Pitiscus is a lunar impact crater that lies in the southern part of the Moon's near side, just to the northwest of the larger crater Hommel. It was named after German mathematician Bartholomaeus Pitiscus in 1935. The crater is worn, but still forms a prominent feature upon the surface. The rim is roughly circular, but appears oval from the Earth due to foreshortening. There is an outward bulge to the south-southeast where the interior has slumped. The remainder of the inner wall still displays terraces, although they are worn and rounded due to erosion.

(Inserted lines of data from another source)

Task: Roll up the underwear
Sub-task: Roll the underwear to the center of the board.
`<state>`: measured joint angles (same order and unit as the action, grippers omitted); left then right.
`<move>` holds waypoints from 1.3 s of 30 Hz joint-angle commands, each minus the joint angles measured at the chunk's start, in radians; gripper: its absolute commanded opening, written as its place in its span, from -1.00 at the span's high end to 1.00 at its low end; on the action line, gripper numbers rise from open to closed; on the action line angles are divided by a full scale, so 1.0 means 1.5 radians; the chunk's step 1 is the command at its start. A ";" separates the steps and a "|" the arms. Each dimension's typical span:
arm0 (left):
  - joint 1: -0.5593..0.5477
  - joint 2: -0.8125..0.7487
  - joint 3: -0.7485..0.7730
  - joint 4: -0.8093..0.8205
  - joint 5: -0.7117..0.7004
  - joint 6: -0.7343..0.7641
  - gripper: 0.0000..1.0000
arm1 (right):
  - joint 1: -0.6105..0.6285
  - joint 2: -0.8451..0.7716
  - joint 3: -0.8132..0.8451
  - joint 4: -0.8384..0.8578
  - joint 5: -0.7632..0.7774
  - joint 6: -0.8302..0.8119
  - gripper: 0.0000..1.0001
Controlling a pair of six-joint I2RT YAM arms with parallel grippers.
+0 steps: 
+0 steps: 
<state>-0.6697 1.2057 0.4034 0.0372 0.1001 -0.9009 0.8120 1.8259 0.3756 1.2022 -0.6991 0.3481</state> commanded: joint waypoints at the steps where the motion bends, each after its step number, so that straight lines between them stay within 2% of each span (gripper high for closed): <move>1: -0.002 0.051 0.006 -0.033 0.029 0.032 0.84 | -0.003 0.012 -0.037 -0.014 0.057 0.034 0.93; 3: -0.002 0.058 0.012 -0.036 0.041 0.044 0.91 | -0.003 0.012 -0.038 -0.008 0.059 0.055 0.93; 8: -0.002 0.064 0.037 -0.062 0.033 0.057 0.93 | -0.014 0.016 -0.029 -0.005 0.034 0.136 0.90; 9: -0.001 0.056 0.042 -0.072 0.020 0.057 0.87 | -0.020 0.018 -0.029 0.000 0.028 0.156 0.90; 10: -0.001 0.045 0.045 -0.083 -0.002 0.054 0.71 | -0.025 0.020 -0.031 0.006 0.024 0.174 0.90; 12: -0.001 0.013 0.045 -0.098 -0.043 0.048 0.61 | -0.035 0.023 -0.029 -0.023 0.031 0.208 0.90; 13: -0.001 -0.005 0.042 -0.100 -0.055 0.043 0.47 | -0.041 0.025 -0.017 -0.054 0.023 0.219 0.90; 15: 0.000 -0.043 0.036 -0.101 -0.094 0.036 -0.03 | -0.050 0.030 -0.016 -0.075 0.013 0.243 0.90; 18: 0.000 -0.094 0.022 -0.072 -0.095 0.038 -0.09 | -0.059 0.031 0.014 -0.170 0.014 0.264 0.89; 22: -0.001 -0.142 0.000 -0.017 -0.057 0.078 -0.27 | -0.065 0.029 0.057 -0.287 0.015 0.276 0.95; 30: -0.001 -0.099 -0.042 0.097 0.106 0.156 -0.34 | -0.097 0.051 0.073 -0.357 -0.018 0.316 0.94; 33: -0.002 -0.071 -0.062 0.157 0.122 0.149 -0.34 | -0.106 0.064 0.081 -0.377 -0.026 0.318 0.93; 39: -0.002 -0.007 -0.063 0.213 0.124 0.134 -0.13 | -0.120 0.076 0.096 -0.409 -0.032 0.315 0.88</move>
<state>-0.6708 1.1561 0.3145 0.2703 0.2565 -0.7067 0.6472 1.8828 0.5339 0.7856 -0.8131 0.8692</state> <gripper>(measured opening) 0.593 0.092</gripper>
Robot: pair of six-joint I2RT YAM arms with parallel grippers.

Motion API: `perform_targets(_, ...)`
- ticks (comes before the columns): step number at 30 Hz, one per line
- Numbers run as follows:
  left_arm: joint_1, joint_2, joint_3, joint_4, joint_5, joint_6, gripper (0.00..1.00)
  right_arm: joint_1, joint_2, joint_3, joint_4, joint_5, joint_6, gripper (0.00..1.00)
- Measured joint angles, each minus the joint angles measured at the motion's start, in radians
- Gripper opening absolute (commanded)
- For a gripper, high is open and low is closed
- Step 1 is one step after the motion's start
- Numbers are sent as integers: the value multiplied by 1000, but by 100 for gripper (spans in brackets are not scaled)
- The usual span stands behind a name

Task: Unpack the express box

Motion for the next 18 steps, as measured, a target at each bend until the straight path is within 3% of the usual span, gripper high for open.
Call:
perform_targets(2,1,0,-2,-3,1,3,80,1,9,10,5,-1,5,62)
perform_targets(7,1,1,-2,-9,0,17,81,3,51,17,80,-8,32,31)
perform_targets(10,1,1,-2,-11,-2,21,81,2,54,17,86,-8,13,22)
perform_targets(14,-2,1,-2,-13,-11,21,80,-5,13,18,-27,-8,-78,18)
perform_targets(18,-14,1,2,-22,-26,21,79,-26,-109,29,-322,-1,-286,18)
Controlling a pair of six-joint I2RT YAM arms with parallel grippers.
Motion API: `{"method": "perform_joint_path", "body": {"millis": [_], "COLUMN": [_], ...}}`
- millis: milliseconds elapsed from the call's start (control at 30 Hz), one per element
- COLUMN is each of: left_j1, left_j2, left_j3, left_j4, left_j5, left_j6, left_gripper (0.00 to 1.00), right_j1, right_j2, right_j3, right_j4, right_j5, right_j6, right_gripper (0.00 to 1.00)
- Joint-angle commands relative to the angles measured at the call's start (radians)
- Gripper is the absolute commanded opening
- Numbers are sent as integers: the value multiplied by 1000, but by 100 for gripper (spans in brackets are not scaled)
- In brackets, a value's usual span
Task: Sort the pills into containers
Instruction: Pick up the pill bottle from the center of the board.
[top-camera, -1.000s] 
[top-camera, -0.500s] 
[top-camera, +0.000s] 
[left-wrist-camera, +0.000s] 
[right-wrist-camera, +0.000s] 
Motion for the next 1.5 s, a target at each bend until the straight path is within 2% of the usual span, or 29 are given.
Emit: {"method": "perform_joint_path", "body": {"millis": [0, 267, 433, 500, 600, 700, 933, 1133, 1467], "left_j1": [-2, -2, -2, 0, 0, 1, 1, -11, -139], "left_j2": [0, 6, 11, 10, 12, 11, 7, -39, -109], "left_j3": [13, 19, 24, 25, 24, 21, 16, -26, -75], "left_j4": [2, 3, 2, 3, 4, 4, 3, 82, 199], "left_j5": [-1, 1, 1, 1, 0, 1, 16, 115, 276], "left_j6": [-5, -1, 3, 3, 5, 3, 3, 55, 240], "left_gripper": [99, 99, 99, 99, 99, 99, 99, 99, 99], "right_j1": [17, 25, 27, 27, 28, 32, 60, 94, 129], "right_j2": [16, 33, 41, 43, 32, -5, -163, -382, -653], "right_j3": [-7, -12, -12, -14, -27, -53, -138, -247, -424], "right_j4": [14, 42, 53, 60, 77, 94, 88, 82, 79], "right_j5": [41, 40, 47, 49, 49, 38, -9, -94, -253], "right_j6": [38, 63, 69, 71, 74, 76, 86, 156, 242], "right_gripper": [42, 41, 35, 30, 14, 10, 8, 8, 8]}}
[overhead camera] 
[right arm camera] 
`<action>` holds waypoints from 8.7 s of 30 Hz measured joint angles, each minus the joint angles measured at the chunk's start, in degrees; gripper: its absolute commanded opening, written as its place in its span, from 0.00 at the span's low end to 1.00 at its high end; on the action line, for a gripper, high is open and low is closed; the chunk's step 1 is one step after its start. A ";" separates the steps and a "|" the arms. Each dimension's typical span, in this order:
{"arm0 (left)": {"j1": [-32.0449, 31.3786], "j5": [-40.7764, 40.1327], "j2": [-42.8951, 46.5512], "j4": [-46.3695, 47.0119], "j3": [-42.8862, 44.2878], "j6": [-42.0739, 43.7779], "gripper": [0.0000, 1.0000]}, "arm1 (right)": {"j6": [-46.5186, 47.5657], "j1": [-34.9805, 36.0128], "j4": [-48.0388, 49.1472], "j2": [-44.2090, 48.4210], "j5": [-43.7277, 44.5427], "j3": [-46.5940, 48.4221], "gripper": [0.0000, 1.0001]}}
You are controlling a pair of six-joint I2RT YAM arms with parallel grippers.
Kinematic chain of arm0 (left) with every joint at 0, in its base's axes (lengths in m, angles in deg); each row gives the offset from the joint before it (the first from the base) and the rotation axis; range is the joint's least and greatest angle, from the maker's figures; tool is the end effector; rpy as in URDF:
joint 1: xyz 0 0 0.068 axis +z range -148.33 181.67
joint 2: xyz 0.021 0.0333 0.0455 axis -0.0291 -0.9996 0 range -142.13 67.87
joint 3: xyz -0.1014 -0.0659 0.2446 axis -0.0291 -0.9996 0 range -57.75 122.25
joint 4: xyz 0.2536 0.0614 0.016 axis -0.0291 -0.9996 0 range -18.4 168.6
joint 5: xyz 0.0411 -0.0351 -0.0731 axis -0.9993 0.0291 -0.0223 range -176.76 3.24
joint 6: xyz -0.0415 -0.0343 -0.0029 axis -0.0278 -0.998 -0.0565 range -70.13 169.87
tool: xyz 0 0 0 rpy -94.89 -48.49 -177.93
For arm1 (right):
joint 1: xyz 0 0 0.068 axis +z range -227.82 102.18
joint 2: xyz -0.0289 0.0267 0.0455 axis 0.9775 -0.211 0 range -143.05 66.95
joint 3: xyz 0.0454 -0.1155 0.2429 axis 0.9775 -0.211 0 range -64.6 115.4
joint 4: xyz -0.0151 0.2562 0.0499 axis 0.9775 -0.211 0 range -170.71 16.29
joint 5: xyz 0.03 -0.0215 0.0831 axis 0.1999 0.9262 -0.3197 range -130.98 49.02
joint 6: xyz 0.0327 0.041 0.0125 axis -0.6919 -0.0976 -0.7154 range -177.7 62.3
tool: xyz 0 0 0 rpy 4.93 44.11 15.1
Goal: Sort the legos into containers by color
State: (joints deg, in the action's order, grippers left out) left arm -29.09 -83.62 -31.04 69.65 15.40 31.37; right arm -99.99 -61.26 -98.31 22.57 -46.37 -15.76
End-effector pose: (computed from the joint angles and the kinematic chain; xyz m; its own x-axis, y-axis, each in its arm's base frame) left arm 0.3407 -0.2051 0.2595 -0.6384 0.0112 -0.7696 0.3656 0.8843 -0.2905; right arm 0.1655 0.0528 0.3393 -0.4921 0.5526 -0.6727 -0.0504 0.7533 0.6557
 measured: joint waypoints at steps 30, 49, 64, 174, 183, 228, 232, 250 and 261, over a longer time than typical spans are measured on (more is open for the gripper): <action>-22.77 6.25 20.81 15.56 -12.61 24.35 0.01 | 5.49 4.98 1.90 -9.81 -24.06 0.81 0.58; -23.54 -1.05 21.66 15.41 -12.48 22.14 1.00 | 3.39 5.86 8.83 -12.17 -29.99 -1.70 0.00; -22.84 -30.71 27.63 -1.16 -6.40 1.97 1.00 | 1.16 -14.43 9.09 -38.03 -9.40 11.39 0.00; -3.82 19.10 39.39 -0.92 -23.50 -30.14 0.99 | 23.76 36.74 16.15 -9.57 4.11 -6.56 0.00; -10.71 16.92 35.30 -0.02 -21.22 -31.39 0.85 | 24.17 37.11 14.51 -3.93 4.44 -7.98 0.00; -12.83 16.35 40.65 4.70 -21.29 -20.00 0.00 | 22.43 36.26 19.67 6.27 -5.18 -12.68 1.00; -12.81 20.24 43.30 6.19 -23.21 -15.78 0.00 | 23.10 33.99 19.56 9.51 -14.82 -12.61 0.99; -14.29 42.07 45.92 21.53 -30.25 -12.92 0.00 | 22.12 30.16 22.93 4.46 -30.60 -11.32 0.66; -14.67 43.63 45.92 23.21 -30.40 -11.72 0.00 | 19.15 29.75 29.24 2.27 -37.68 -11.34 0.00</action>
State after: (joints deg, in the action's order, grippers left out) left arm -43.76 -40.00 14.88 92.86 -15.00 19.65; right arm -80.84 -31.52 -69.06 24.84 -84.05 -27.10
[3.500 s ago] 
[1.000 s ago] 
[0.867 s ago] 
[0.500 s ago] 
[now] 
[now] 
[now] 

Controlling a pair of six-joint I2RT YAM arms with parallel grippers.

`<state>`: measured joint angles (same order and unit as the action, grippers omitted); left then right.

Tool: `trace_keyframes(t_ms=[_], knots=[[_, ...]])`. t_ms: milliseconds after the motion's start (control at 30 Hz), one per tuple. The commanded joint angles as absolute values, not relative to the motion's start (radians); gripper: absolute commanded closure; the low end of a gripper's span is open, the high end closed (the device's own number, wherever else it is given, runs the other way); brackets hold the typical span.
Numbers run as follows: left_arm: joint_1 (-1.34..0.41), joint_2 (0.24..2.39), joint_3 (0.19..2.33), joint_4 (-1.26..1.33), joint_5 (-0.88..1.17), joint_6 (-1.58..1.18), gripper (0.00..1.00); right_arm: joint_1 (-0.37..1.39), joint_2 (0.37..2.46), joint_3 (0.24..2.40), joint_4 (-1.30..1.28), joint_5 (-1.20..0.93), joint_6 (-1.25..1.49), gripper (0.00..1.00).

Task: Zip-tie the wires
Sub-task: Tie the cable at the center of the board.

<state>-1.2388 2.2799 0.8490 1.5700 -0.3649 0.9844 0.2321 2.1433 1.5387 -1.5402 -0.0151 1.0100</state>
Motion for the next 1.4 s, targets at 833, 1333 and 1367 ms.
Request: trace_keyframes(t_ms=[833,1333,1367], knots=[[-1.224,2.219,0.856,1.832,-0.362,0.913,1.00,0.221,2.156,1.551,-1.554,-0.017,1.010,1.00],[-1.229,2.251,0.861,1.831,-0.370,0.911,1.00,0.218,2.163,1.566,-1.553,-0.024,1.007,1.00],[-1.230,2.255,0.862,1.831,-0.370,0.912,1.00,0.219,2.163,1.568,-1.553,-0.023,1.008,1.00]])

On the lunar geologic timescale, Pitiscus is a crater of Nectarian or Imbrian age. The interior floor is level and appears to have been resurfaced by lava. There is a low central peak formation at the midpoint of the interior, and the northern end of this ridge is overlaid by the circular crater Pitiscus A. A slumped and somewhat irregular crater, Pitiscus E, lies along the inner wall to the west-southwest. The interior floor is also marked by several other tiny craters alongside the eastern interior wall.

==Satellite craters==
By convention these features are identified on lunar maps by placing the letter on the side of the crater midpoint that is closest to Pitiscus.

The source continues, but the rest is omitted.